I believe this is an inevitable outcome of the RDR and while it may be disastrous for the long term financial plans of millions of UK citizens, it need not be disastrous for financial advisers.
In fact, the RDR presents a once-in-a-lifetime opportunity for those professional financial advisers who are up for the challenge and have the courage to meet it head on. There will be fewer advisers immediately post-RDR, yet the need for financial planning will still remain.
A significant number of advisers will be looking to retire or merge, presenting opportunities for other advisers to grow by acquisition or merger. Lastly, moving your earnings from upfront commission to recurring revenue streams will significantly increase the long term value of your firm.
What would I do if I were a financial adviser wishing to thrive in a post-RDR world?
1. Get the qualifications. This is one of the key areas where I wholeheartedly agree with the FSA. Professional qualifications are the foundation of any profession. Don’t put it off. Do the exams.
2. Calculate your likely future cash flow gap once commission is replaced by fee income. Knowing the size of the future challenge is half the battle.
3. Segment your client base and increase the numbers of affluent clients, whom you know will pay for your advice. Find other ways to service the remainder of your client base as efficiently as possible (web, phone, …)
4. Minimise your operating costs, streamline your processes and become as automated as possible.

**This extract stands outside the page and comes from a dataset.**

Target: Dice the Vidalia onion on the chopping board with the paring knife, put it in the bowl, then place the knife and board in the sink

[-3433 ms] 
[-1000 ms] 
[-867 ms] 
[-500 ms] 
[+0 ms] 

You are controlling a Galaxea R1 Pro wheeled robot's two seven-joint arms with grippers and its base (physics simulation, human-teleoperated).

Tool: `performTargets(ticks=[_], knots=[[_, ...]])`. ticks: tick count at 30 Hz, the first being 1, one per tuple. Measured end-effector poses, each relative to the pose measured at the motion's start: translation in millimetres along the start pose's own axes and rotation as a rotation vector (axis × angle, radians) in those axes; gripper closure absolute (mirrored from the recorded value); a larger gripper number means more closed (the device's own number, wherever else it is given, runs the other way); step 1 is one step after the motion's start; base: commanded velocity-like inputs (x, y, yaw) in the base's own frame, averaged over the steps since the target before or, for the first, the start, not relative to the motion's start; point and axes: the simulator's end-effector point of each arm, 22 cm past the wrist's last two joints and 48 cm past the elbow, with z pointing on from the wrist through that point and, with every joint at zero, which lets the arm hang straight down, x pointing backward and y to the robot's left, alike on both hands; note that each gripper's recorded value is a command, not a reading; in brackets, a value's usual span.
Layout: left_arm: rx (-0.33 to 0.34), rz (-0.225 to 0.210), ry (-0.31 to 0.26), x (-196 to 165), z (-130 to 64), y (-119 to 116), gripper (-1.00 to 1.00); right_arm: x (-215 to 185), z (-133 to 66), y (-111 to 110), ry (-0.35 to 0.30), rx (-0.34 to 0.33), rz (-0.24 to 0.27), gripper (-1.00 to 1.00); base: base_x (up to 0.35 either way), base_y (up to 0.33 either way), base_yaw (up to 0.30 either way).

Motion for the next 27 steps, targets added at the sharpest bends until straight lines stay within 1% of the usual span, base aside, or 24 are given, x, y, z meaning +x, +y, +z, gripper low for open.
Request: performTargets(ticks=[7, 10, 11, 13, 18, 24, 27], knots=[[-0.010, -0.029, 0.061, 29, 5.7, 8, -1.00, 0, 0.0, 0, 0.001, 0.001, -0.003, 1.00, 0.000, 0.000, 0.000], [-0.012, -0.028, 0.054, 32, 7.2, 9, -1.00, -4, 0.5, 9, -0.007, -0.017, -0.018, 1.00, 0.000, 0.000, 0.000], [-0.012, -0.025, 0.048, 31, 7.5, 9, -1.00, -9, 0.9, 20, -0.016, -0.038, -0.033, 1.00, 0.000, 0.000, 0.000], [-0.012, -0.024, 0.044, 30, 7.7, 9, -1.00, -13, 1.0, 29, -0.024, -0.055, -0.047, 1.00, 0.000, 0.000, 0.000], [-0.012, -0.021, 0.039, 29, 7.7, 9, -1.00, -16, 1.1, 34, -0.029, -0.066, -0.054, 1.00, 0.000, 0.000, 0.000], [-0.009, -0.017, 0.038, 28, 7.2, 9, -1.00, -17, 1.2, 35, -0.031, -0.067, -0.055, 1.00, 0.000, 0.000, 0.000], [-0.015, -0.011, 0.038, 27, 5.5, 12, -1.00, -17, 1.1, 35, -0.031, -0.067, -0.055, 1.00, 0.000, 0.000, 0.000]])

5. Build a menu of services to offer your clients; pick a small pilot group of clients and start a new fee-based relationship with them. Deliver a professional holistic advice service that clients will value enough to pay for. Do this asap. Don’t wait until New Year’s Day 2013.
6. Partner with a well-funded service provider or network that will be able to help you prepare for RDR; one that will support you no matter what path you choose and with the financial strength to survive long term.
7. Opt for trail commission as much as possible over these next three years to help bridge your forthcoming cash flow gap.
8. Go broad and expand your range of advice to include protection, mortgages and GI. Not only will the commission from these products help support your cash flow but the broader range of solutions you are able to advise on, the more likely it will be that your clients will agree to regular service fees.
9. Alternatively, become a protection/mortgages/GI specialist and look to merge with another firm.
10. The final alternative is to find someone to sell your business to. Your client relationships have real value – even in the new world.
11. But most of all, analyse your business, make a decision and embrace the change. The “bad old days” of investment commission are about to become a relic of the past.
Campbell Macpherson is a consultant currently assisting the Openwork Network with its strategy.